Before last week, if you would’ve asked me what I thought was the most common cause of accidents in teens, I would’ve said texting and driving too fast. Apparently lots of parents say that. And while that does happen, basic inexperience is the biggest culprit of teenage car accidents. Our kids still need our guidance even after they turn 16. The National Safety Council recommends that you still drive with your teen for at least 30 minutes a week after they get their license-especially in the first 12 months. In an Allstate Foundation survey of California teens, almost half of them said they wished their parents had spent more time driving with them in demanding situations. These are easy things we can do as parents! Wouldn’t we all rather spend 30 extra minutes a week to help keep our kids safe? 46% of California parents say they wished that they had.

As the presentation neared the end, I actually learned my most important lesson in safe driving. And it had nothing to do with my teen driving. Something I hadn’t thought much about is teaching my kids about being a safe passenger. And being smart about what car they are getting into.

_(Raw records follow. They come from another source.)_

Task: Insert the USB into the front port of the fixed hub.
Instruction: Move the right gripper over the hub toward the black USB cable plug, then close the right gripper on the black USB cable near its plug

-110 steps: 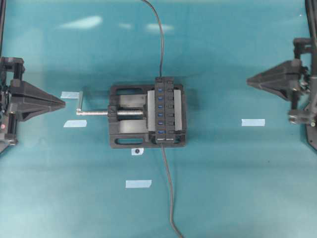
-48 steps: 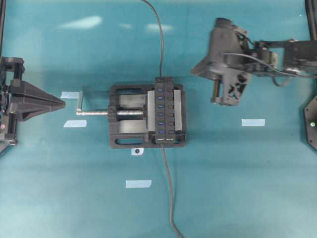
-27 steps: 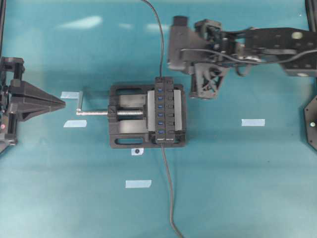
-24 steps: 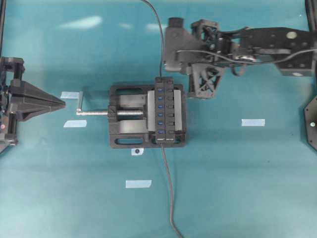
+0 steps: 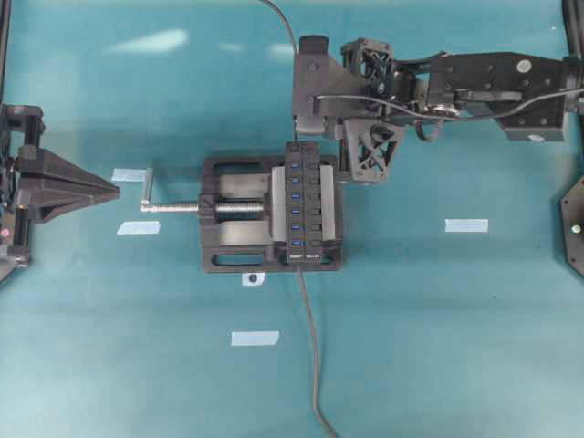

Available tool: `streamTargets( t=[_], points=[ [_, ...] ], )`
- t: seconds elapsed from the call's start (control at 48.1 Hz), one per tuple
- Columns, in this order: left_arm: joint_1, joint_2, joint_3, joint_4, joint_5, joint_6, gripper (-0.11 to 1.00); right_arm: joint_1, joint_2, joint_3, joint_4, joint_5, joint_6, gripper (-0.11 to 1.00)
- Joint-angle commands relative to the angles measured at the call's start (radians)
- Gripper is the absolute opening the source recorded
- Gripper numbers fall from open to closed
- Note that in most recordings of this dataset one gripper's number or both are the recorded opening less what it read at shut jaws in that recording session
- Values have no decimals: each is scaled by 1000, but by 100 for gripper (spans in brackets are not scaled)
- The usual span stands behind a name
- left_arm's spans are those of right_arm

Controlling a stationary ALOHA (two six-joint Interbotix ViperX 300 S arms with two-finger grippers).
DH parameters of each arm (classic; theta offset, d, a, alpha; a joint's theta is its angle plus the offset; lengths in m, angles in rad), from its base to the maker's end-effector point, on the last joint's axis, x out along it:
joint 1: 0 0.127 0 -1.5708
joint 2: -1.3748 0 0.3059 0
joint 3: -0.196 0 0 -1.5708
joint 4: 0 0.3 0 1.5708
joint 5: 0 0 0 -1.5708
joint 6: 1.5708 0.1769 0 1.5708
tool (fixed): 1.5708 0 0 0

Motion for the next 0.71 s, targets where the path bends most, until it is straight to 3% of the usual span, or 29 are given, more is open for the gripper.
streamTargets(
  t=[0.0, 0.458, 0.582, 0.686],
  points=[
    [0, 3, -15, 2, -5, 0, 0, 5, -9, -23, 12, -15, -12, -3],
    [0, -2, -14, 3, -5, -3, 0, 6, 12, -17, 26, -71, -12, 3],
    [-2, -2, -14, 3, -5, -5, 0, 6, 14, -17, 29, -75, -12, 15],
    [0, -2, -14, 3, -5, -5, 0, 6, 18, -17, 29, -78, -11, 34]
  ],
)
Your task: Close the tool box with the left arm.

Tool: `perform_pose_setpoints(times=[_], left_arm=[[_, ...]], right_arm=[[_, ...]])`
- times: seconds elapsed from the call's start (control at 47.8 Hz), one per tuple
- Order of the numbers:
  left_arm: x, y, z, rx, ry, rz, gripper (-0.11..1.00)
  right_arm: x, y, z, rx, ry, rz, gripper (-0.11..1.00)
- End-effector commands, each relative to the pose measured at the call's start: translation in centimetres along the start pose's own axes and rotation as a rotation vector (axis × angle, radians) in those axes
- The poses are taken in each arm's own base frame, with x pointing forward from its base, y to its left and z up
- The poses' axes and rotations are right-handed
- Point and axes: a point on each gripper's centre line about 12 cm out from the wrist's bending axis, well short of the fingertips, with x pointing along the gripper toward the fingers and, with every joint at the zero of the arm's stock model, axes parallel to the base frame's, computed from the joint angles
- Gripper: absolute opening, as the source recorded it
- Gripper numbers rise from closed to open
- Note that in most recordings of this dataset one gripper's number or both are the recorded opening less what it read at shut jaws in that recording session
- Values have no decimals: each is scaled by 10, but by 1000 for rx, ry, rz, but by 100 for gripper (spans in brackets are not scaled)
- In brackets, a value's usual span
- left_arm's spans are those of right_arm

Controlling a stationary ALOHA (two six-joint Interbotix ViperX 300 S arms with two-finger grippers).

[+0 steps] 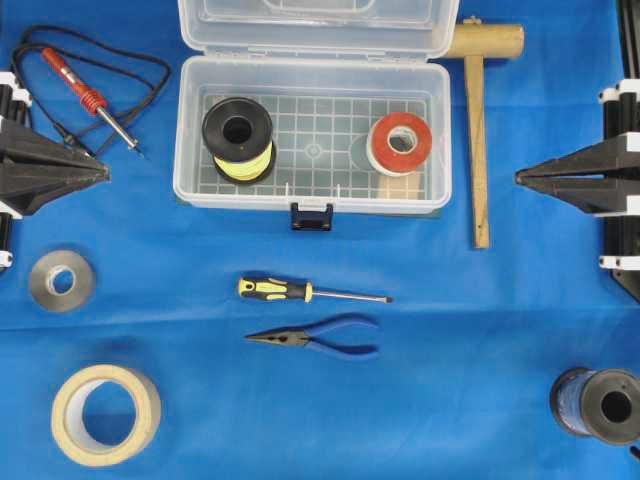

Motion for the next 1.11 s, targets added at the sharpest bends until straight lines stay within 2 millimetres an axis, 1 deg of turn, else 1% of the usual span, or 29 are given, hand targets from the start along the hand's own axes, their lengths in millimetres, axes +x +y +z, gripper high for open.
perform_pose_setpoints(times=[0.0, 0.125, 0.188, 0.293, 0.376, 0.481, 0.69, 0.732, 0.753, 0.815, 0.899, 1.003, 1.045, 1.087], left_arm=[[4, -1, 9, -12, -20, -2, 0], [6, -1, 15, -17, -21, -1, 0], [8, 0, 22, -18, -28, 4, 0], [10, 6, 31, -14, -31, 31, 0], [14, 14, 39, -9, -27, 71, 0], [21, 29, 47, 1, 2, 136, 0], [40, 75, 59, 4, 131, 315, 2], [45, 86, 60, 19, 165, 348, 7], [46, 88, 61, 24, 169, 353, 11], [54, 103, 62, 53, 209, 392, 26], [64, 120, 61, 104, 246, 425, 53], [78, 145, 57, 164, 299, 465, 82], [85, 155, 54, 168, 322, 480, 89], [91, 166, 52, 166, 341, 496, 90]], right_arm=[[4, -1, 16, 7, -41, -5, 0], [7, -1, 22, 9, -6, -5, 0], [8, -1, 24, 9, 14, -7, 0], [9, -2, 24, 9, 35, -8, 0], [8, -3, 22, 7, 46, -13, 0], [10, -4, 19, 7, 61, -19, 0], [12, -7, 13, 7, 92, -31, 0], [12, -7, 12, 7, 100, -34, 0], [12, -8, 12, 6, 104, -35, 0], [12, -8, 10, 6, 115, -35, 0], [12, -8, 8, 6, 132, -35, 0], [12, -8, 5, 6, 146, -37, 0], [13, -8, 4, 6, 153, -35, 0], [13, -8, 2, 8, 161, -37, 0]])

A very brave mother stood up on the stage that night and told the story about her son who lost his life after being a passenger in a car of an inexperienced driver. An inexperienced driver who wanted to push the limits, drive faster, and whose passengers encouraged it. That stuck with me more than any other fact or statistic. Because I want my girls to know that they are responsible. But I also want them to know that they have a choice about getting into a car. I would much rather they call late at night for a ride home then get in a car with a person that makes them uncomfortable.

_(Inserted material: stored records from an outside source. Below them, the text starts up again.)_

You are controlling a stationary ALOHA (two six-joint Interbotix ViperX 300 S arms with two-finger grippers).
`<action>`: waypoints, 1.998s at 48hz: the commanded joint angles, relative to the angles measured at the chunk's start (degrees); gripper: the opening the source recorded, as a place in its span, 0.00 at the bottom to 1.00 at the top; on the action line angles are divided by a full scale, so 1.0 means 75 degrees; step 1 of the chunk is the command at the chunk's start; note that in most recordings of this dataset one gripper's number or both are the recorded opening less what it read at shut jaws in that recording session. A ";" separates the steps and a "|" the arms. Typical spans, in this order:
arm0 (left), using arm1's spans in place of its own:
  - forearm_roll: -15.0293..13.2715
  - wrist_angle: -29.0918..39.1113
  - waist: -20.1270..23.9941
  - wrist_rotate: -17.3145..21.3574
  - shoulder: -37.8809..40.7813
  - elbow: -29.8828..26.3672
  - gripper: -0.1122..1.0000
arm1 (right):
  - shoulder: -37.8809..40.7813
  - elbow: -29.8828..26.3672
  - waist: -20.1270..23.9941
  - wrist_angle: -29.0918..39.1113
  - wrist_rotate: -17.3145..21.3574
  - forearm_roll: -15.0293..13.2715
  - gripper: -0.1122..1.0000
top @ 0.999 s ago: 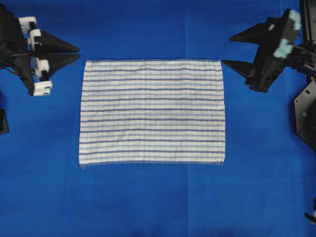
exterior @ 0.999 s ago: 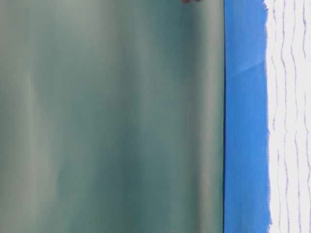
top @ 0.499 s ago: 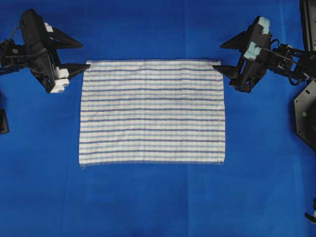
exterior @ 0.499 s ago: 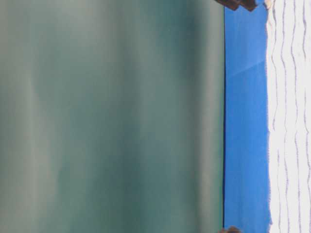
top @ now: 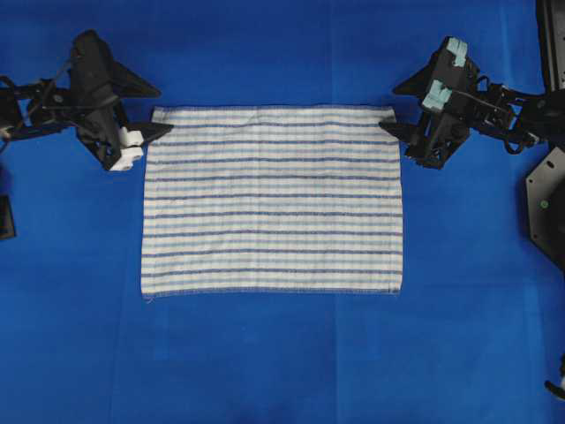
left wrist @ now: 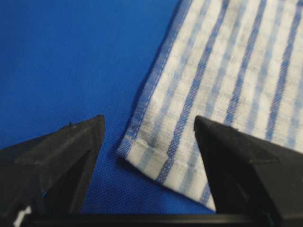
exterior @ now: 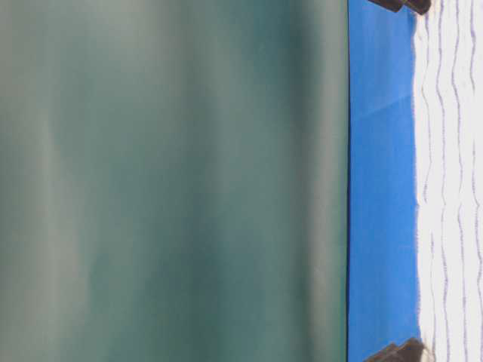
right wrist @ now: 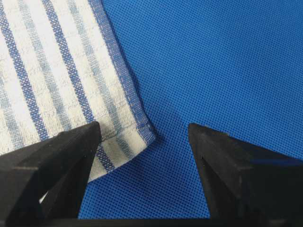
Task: Fold the blue towel.
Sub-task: 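Move both grippers to the towel's top corners, left and right, then grasp the top corners of the striped towel with both grippers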
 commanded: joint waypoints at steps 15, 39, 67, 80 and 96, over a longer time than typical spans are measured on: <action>-0.0047 -0.0012 0.0129 -0.0023 0.0375 -0.0059 0.62 | -0.0047 -0.0070 -0.0035 -0.0070 0.0012 0.0012 0.70; -0.0047 0.0000 0.0234 -0.0023 0.0352 -0.0047 0.18 | -0.0047 -0.0082 0.0012 -0.0035 0.0012 0.0012 0.13; -0.0047 0.0727 0.0141 -0.0012 -0.0539 -0.0117 0.15 | -0.1090 -0.0105 0.0199 0.0574 0.0035 0.0023 0.07; -0.0047 0.1559 -0.0188 0.0035 -0.1559 -0.0211 0.15 | -0.2238 -0.0117 0.0516 0.1324 0.0070 0.0023 0.07; -0.0047 0.2039 -0.0691 -0.0035 -0.2426 -0.0059 0.15 | -0.3258 -0.0012 0.0949 0.2004 0.0293 0.0023 0.07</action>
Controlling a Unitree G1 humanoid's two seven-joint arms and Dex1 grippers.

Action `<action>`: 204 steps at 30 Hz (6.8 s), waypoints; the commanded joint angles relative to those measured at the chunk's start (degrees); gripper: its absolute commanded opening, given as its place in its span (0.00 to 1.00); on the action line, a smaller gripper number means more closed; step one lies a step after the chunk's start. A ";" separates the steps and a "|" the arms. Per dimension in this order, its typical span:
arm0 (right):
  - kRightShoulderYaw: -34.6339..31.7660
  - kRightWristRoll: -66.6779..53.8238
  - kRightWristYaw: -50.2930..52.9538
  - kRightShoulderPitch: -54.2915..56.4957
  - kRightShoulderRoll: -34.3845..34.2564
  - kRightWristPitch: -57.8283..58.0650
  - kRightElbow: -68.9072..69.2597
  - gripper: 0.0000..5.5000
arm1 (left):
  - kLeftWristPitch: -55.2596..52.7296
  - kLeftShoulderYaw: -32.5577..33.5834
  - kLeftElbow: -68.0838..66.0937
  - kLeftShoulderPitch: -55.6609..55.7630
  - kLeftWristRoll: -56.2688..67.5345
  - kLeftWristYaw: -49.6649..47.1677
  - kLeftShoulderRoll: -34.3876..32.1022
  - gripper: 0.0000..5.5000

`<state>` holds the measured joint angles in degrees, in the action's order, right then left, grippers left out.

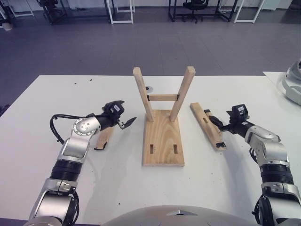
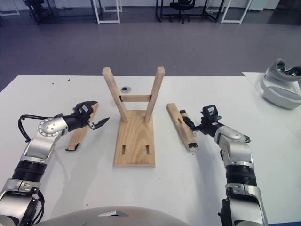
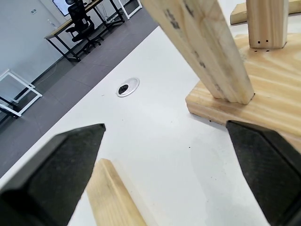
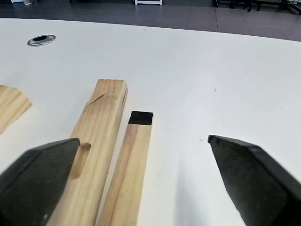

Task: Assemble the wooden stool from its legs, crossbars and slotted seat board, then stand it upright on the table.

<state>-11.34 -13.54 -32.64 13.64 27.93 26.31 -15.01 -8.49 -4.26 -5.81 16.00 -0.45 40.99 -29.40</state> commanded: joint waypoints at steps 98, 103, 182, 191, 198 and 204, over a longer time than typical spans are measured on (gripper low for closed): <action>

You would think that I would leave this event feeling more nervous about my daughter getting her license, but I actually feel more prepared. I almost feel like I have a checklist now for how I would like to teach her to drive. And some tips on how to keep her safe. It IS a privilege to drive. And there are things that we can do as parents to prevent teen deaths in car accidents. We’re lucky that we have so many resources at our fingertips.
 

I’m not saying I won’t be a nervous wreck once it’s time to get behind the wheel with that child…or the first time she leaves the house after getting her license. But at least I’ll be an INFORMED nervous wreck.

 
 
Though I *will* try to be more like this mother. Maybe.

I was selected for this opportunity as a member of Clever Girls Collective, and the content and opinions expressed here are all my own.

 
 
 

 

6 Replies to “Driving It Home”

  1. Oh.My. I have to say that teaching my now-18-year-old son to drive…and subsequently watching him drive off ALONE for the first time? Scary as hell. Scarier than potty training.

    And my 14-year-old daughter is so excited for her “chance”…I will be in Depends by that time, I am sure. Unrelated, but it will help.

  2. That video was so cheesy and funny! Loved it. My babes are small so I can’t imagine this step yet, but it’s terrifying. Glad to know your paving the way for me. Expect my panicked “what do I dos” in about 8 years.